Law Enforcement Training

Get the same training as Ohio Prosecutors. Several of the training sessions were given to Ohio prosecutors at Ohio Prosecuting Attorney Association seminars. The other trainings have been given to various police departments.


Police use of Lethal Force:

The police use of deadly force has made national news. Numerous police officers across the nation have been charged with murder based upon their use of deadly force. In this presentation we will review recent United States Supreme Court case law and Ohio case law on the use of deadly force. Police officers will review the standard they must apply when they use deadly force and the process that prosecutors use to determine whether this use of force was warranted. We will also review several recent cases that have been in the news regarding the police use of deadly force. We will discuss the Cleveland case where Melissa Williams and Timothy Russell were shot in East Cleveland while fleeing from the police. Philip Bogdanoff was a consultant for the Cuyahoga County Prosecutors Office in that case and filed a 67 page report and assessment of the police use of force. Mr. Bogdanoff has done this presentation for numerous police departments and for the 2016 Ohio Prosecuting Attorneys Association spring seminar where it was described as captivating, interesting, relevant, useful and best presentation at the training seminar.

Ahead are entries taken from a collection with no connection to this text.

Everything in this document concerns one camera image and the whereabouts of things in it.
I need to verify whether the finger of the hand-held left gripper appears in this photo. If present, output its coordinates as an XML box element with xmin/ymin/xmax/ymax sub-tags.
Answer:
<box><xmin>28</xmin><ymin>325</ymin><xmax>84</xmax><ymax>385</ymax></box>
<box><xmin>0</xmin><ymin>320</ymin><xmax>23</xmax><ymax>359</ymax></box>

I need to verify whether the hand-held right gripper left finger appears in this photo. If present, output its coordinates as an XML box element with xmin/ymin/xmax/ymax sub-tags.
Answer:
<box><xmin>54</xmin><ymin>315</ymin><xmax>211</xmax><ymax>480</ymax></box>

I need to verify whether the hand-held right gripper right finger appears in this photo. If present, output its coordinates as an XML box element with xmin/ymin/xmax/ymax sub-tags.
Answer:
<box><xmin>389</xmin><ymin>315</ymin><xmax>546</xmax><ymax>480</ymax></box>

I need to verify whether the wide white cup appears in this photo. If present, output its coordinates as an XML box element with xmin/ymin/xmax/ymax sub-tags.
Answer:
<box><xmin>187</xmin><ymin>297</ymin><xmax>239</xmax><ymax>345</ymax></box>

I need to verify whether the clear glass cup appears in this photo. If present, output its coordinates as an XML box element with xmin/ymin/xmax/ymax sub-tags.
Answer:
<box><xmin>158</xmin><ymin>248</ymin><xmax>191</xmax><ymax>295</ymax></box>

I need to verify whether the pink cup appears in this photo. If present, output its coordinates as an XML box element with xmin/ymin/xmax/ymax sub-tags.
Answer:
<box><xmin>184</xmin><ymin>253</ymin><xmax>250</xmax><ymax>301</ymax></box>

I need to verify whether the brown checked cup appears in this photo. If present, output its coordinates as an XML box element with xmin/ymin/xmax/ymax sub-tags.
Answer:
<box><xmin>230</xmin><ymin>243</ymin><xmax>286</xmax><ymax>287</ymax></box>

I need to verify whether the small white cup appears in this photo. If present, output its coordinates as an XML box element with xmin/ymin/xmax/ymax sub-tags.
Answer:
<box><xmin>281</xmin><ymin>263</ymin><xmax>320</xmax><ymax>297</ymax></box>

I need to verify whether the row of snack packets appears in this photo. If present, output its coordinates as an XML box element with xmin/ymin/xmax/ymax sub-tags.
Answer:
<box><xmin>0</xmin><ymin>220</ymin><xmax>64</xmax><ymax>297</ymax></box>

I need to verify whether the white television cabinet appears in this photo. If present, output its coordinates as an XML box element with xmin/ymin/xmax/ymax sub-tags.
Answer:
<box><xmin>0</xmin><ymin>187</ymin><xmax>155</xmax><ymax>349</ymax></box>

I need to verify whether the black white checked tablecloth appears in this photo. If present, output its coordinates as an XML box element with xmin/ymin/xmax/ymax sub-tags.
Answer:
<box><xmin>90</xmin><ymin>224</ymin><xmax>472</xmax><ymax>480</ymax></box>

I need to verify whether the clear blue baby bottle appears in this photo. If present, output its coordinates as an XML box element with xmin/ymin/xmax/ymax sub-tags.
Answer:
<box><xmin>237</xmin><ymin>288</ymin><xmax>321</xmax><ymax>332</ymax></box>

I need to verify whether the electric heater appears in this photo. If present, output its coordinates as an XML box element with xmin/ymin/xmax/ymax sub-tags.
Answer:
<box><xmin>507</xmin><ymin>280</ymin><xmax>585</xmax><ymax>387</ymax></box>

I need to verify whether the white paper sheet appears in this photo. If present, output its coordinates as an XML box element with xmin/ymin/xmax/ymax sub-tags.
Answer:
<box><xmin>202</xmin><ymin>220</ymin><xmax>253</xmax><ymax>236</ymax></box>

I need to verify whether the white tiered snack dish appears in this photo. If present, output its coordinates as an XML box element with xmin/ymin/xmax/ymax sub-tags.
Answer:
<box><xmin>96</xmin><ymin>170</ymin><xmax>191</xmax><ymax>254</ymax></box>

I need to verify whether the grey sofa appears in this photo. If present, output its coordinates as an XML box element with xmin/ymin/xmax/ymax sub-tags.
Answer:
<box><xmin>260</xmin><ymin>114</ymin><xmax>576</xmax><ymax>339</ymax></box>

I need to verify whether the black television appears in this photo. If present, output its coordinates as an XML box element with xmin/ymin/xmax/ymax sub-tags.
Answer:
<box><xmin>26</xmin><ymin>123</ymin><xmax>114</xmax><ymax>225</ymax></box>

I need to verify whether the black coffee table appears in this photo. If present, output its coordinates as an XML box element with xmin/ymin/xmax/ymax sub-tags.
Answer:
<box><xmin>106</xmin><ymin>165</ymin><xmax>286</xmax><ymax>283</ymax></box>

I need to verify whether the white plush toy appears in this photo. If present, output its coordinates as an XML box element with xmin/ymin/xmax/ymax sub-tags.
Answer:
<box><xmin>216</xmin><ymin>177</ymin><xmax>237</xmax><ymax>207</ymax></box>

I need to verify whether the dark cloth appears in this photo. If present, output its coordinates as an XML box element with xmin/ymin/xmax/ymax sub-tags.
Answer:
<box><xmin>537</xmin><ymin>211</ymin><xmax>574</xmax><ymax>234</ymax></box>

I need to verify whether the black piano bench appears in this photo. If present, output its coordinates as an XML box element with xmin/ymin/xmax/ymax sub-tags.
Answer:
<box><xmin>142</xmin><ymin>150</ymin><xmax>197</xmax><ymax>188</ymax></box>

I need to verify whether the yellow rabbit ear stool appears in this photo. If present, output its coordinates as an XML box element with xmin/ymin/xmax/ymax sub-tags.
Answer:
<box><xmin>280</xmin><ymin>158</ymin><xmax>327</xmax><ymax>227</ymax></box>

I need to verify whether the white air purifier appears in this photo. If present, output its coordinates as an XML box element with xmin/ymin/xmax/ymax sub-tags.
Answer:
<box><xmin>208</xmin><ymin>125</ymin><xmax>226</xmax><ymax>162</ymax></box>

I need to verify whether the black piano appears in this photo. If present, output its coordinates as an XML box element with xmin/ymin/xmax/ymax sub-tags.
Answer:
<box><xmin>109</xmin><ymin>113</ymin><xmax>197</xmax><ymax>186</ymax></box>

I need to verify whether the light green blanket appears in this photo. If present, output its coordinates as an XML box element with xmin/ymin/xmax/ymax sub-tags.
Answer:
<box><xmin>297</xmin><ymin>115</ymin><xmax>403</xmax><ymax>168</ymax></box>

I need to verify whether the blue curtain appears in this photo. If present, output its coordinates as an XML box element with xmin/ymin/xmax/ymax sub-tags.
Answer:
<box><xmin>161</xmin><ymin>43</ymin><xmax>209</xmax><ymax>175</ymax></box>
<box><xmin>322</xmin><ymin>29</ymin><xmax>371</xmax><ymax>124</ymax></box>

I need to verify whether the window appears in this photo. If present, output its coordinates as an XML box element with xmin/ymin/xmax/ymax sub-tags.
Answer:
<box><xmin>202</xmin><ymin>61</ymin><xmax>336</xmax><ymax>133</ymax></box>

Consenting Adults and Really Hot Pursuits: Warrantless Searches and Seizures for Police:  The State has the burden of proving that a search or seizure was reasonable under the Fourth Amendment when they do not obtain a search warrant. This seminar will review the most recent case law on seizures, consent searches, hot pursuit, exigent circumstances and other exceptions to the search warrant requirement. We will also discuss how a police officer and prosecutor can defend against a defense attorney’s argument that the police violated a defendant’s constitutional rights when they conducted a warrantless search or seizure.

A Guide to Winning the Miranda Battle:

Obtaining a statement from a defendant can make or break a case. The goal of any law enforcement officer is to have a defendant admit that he committed a crime. This seminar will examine when Miranda applies, reading a defendant his Miranda rights and obtaining a proper waiver of Miranda. We will review what is required for a defendant to assert his Miranda rights and discuss exceptions to the Miranda requirement. Finally, we will discuss the voluntariness of a confession and whether the police violated a defendant’s Fifth or Sixth Amendment Rights when obtaining a confession.

Search Warrants for Police and Warrantless Searches:

The police enter a house pursuant to a search warrant and are fired upon. However, they have entered the wrong house where there was no criminal activity. This seminar examines the Fourth Amendment and the information that needs to be on a search warrant and the affidavit to establish probable cause for the search. We will examine the procedures used to obtain a search warrant and what can go wrong if police make a mistake while executing a search warrant.

Self-Defense and the Castle Doctrine:
After parking his car before attending a Cleveland Cavaliers game, the defendant and a parking lot attendant have a dispute concerning an added $10 fee for a premier parking spot. The defendant shoots and kills the parking lot attendant claiming that he acted in self-defense. In a highly publicized case the jury rejects this claim. A claim of self-defense often leads to an emotional trial because the defendant is asserting that a homicide was justified. This seminar will examine the elements of self-defense, the duty to retreat, the castle doctrine and defense of another.

A Police Officer’s Guide to Testifying in Court:

Every prosecutor wants his police officer to be an outstanding witness. The goal of this seminar is to prepare your police officer to testify in court. We discuss the importance of good paperwork, preparing to testify and working with your prosecutor. We review disclosing favorable evidence pursuant to Brady and the recent trend of disclosing past police officer misconduct for impeachment evidence. Finally, we examine the rules of evidence and discuss how officers must limit their testimony to evidence that is relevant and admissible under these rules. Mr. Bogdanoff has presented this training to numerous police departments in Ohio.

Drugs, Mules, Cash, and Seizures: Putting the Pedal to the Metal on Drug Interdiction:
Each day drug dealers are transporting millions of dollars of drugs and illegal profits through the streets, highways and interstates of Ohio. Law Enforcement officers are using their training and experience to stop the flow of drugs through Ohio by stopping vehicles they suspect are transporting contraband. This presentation will look at the legal aspects of drug interdiction by reviewing case law involving stops, searches and seizures. The objective of this presentation is to give law enforcement officers training on legal aspects of drug interdiction in order that their drug and cash seizures will not be suppressed by the courts. This presentation has been presented to prosecutors and law enforcement officers in Ohio and attendees have given it a big thumbs up describing it as animated, engaging, useful, humorous, informative and awesome.